### [THE DATA]
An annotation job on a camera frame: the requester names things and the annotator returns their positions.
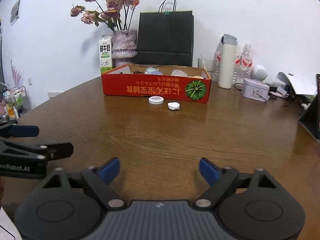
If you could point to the person's left hand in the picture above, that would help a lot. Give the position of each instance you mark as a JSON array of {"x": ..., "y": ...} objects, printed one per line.
[{"x": 2, "y": 187}]

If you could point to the purple knitted cloth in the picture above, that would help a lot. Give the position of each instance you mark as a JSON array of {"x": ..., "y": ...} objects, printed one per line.
[{"x": 156, "y": 73}]

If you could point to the plastic water bottle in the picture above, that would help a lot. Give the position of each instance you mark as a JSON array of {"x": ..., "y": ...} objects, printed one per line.
[
  {"x": 243, "y": 64},
  {"x": 216, "y": 62}
]

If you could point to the dark tablet screen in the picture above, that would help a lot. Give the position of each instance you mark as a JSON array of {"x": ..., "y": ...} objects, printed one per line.
[{"x": 311, "y": 117}]

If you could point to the white thermos bottle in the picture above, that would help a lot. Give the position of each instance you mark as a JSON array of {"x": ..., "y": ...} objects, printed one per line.
[{"x": 228, "y": 56}]

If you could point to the purple textured vase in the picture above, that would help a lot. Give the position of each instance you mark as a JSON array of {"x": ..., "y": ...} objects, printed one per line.
[{"x": 124, "y": 47}]

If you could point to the green white milk carton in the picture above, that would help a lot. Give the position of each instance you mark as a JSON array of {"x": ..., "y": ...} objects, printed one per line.
[{"x": 105, "y": 53}]

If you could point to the plastic water bottle left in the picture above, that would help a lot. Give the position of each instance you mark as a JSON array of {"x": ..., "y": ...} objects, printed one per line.
[{"x": 216, "y": 62}]

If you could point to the lavender tin box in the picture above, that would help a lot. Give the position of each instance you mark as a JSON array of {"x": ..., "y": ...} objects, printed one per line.
[{"x": 256, "y": 90}]

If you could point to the black paper shopping bag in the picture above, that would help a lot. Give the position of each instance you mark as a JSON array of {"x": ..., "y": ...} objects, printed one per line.
[{"x": 165, "y": 37}]

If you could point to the red cardboard pumpkin box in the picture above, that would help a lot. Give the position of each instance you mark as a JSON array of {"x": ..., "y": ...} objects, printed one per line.
[{"x": 173, "y": 83}]

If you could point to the clear drinking glass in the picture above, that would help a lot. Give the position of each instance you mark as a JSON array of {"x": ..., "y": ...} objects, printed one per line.
[{"x": 206, "y": 64}]

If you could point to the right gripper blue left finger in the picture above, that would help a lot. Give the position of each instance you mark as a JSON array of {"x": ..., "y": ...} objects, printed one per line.
[{"x": 97, "y": 182}]

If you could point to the round white tin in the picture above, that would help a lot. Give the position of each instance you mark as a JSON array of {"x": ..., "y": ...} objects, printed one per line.
[{"x": 155, "y": 100}]

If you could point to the dried pink flower bouquet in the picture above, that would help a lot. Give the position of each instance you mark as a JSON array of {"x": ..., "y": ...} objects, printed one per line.
[{"x": 116, "y": 14}]

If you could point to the black power adapter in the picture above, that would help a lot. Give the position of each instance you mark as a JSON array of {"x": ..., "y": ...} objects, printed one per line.
[{"x": 272, "y": 89}]

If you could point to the white round robot toy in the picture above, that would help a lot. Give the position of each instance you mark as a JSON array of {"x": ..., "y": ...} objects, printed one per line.
[{"x": 259, "y": 72}]

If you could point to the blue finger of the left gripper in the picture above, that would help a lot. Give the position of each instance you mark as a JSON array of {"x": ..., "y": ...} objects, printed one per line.
[{"x": 19, "y": 131}]

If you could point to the white wall outlet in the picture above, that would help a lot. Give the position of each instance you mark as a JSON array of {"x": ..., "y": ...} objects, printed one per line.
[{"x": 53, "y": 94}]

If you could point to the plastic water bottle right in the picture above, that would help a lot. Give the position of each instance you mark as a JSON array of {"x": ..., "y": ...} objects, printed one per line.
[{"x": 243, "y": 64}]

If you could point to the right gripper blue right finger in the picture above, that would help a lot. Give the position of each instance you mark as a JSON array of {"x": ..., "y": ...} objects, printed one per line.
[{"x": 221, "y": 181}]

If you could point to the wire storage rack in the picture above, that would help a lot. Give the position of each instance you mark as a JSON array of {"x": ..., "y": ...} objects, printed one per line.
[{"x": 16, "y": 102}]

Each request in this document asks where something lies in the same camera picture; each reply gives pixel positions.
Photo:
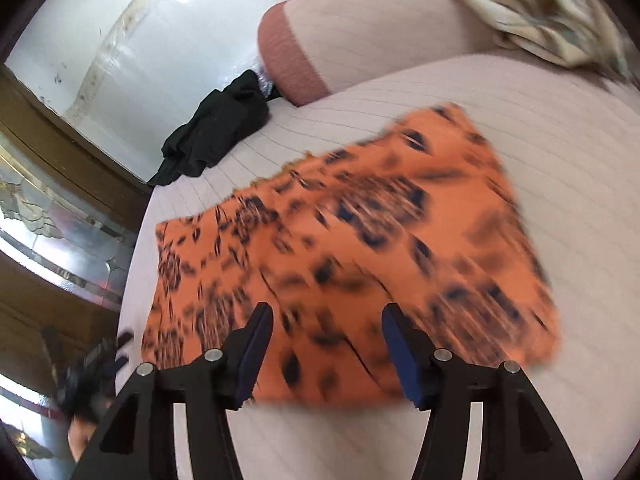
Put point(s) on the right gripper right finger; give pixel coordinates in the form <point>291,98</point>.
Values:
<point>520,439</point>

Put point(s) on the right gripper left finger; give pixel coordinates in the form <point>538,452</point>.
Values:
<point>135,438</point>

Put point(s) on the orange floral garment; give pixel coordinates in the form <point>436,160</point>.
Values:
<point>423,216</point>

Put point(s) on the black clothing pile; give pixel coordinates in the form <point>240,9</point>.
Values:
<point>222,120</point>

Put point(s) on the person's left hand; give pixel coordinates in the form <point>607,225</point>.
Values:
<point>79,435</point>

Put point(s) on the brown wooden door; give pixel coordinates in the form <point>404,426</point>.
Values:
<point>70,218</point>

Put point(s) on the pink quilted bolster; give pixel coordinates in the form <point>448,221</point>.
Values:
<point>313,48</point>

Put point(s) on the cream floral blanket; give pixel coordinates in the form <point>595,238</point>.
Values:
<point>568,33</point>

### [WHAT YOU ARE ASKED TO DO]
With the pictures set aside, write out the whole listing exactly.

### [FINISHED EXERCISE]
An annotation job on a camera frame: the requester names things and the annotator returns their positions.
If you could point to the person's left hand in the picture above, that would help a lot. Give the position of each instance you mark as a JSON array of {"x": ..., "y": ...} objects, printed one per line.
[{"x": 2, "y": 187}]

If you could point to the purple knitted cloth in the picture above, that would help a lot. Give the position of each instance you mark as a JSON array of {"x": ..., "y": ...} objects, printed one per line.
[{"x": 156, "y": 73}]

If you could point to the plastic water bottle in the picture above, that would help a lot. Give the position of each instance you mark as a JSON array of {"x": ..., "y": ...} objects, printed one per line.
[
  {"x": 243, "y": 64},
  {"x": 216, "y": 62}
]

If you could point to the dark tablet screen in the picture above, that would help a lot. Give the position of each instance you mark as a JSON array of {"x": ..., "y": ...} objects, printed one per line.
[{"x": 311, "y": 117}]

If you could point to the white thermos bottle in the picture above, that would help a lot. Give the position of each instance you mark as a JSON array of {"x": ..., "y": ...} objects, printed one per line.
[{"x": 228, "y": 56}]

If you could point to the purple textured vase in the picture above, that would help a lot. Give the position of each instance you mark as a JSON array of {"x": ..., "y": ...} objects, printed one per line.
[{"x": 124, "y": 47}]

If you could point to the green white milk carton in the picture above, that would help a lot. Give the position of each instance you mark as a JSON array of {"x": ..., "y": ...} objects, printed one per line.
[{"x": 105, "y": 53}]

If you could point to the plastic water bottle left in the picture above, that would help a lot. Give the position of each instance you mark as a JSON array of {"x": ..., "y": ...} objects, printed one per line.
[{"x": 216, "y": 62}]

If you could point to the lavender tin box in the picture above, that would help a lot. Give the position of each instance you mark as a JSON array of {"x": ..., "y": ...} objects, printed one per line.
[{"x": 256, "y": 90}]

If you could point to the black paper shopping bag in the picture above, that would help a lot. Give the position of each instance you mark as a JSON array of {"x": ..., "y": ...} objects, printed one per line.
[{"x": 165, "y": 37}]

If you could point to the red cardboard pumpkin box in the picture above, that would help a lot. Give the position of each instance you mark as a JSON array of {"x": ..., "y": ...} objects, printed one per line.
[{"x": 173, "y": 83}]

If you could point to the clear drinking glass in the picture above, that would help a lot. Give the position of each instance you mark as a JSON array of {"x": ..., "y": ...} objects, printed one per line.
[{"x": 206, "y": 64}]

If you could point to the right gripper blue left finger in the picture above, that would help a lot. Give the position of each instance you mark as a JSON array of {"x": ..., "y": ...} objects, printed one per line.
[{"x": 97, "y": 182}]

If you could point to the round white tin in the picture above, that would help a lot. Give the position of each instance you mark as a JSON array of {"x": ..., "y": ...} objects, printed one per line.
[{"x": 155, "y": 100}]

If you could point to the dried pink flower bouquet in the picture above, that would help a lot. Give the position of each instance you mark as a JSON array of {"x": ..., "y": ...} objects, printed one per line.
[{"x": 116, "y": 14}]

If you could point to the black power adapter in the picture above, that would help a lot. Give the position of each instance you mark as a JSON array of {"x": ..., "y": ...} objects, printed one per line.
[{"x": 272, "y": 89}]

If you could point to the white round robot toy in the picture above, that would help a lot. Give the position of each instance you mark as a JSON array of {"x": ..., "y": ...} objects, printed one per line.
[{"x": 259, "y": 72}]

If you could point to the blue finger of the left gripper in the picture above, that would help a lot. Give the position of each instance you mark as a JSON array of {"x": ..., "y": ...} objects, printed one per line.
[{"x": 19, "y": 131}]

If you could point to the white wall outlet in the picture above, that would help a lot. Give the position of each instance you mark as a JSON array of {"x": ..., "y": ...} objects, printed one per line.
[{"x": 53, "y": 94}]

If you could point to the plastic water bottle right in the picture above, that would help a lot. Give the position of each instance you mark as a JSON array of {"x": ..., "y": ...} objects, printed one per line.
[{"x": 243, "y": 64}]

If you could point to the right gripper blue right finger in the picture above, that would help a lot. Give the position of each instance you mark as a JSON array of {"x": ..., "y": ...} objects, printed one per line.
[{"x": 221, "y": 181}]

If you could point to the wire storage rack in the picture above, that would help a lot. Give the position of each instance you mark as a JSON array of {"x": ..., "y": ...} objects, printed one per line.
[{"x": 16, "y": 102}]

Each request in this document asks where something lies in the same camera picture; each reply gives pixel positions.
Photo:
Put point(s) on the right gripper right finger; give pixel coordinates in the form <point>291,98</point>.
Values:
<point>520,439</point>

Put point(s) on the right gripper left finger; give pixel coordinates in the form <point>538,452</point>.
Values:
<point>135,438</point>

Put point(s) on the orange floral garment; give pixel coordinates in the form <point>436,160</point>.
Values:
<point>423,216</point>

Put point(s) on the black clothing pile; give pixel coordinates in the form <point>240,9</point>.
Values:
<point>222,120</point>

Put point(s) on the person's left hand; give pixel coordinates in the form <point>607,225</point>.
Values:
<point>79,435</point>

Put point(s) on the brown wooden door; give pixel coordinates in the form <point>404,426</point>.
Values:
<point>70,218</point>

Put point(s) on the pink quilted bolster; give pixel coordinates in the form <point>448,221</point>.
Values:
<point>313,48</point>

Put point(s) on the cream floral blanket; give pixel coordinates in the form <point>595,238</point>.
Values:
<point>568,33</point>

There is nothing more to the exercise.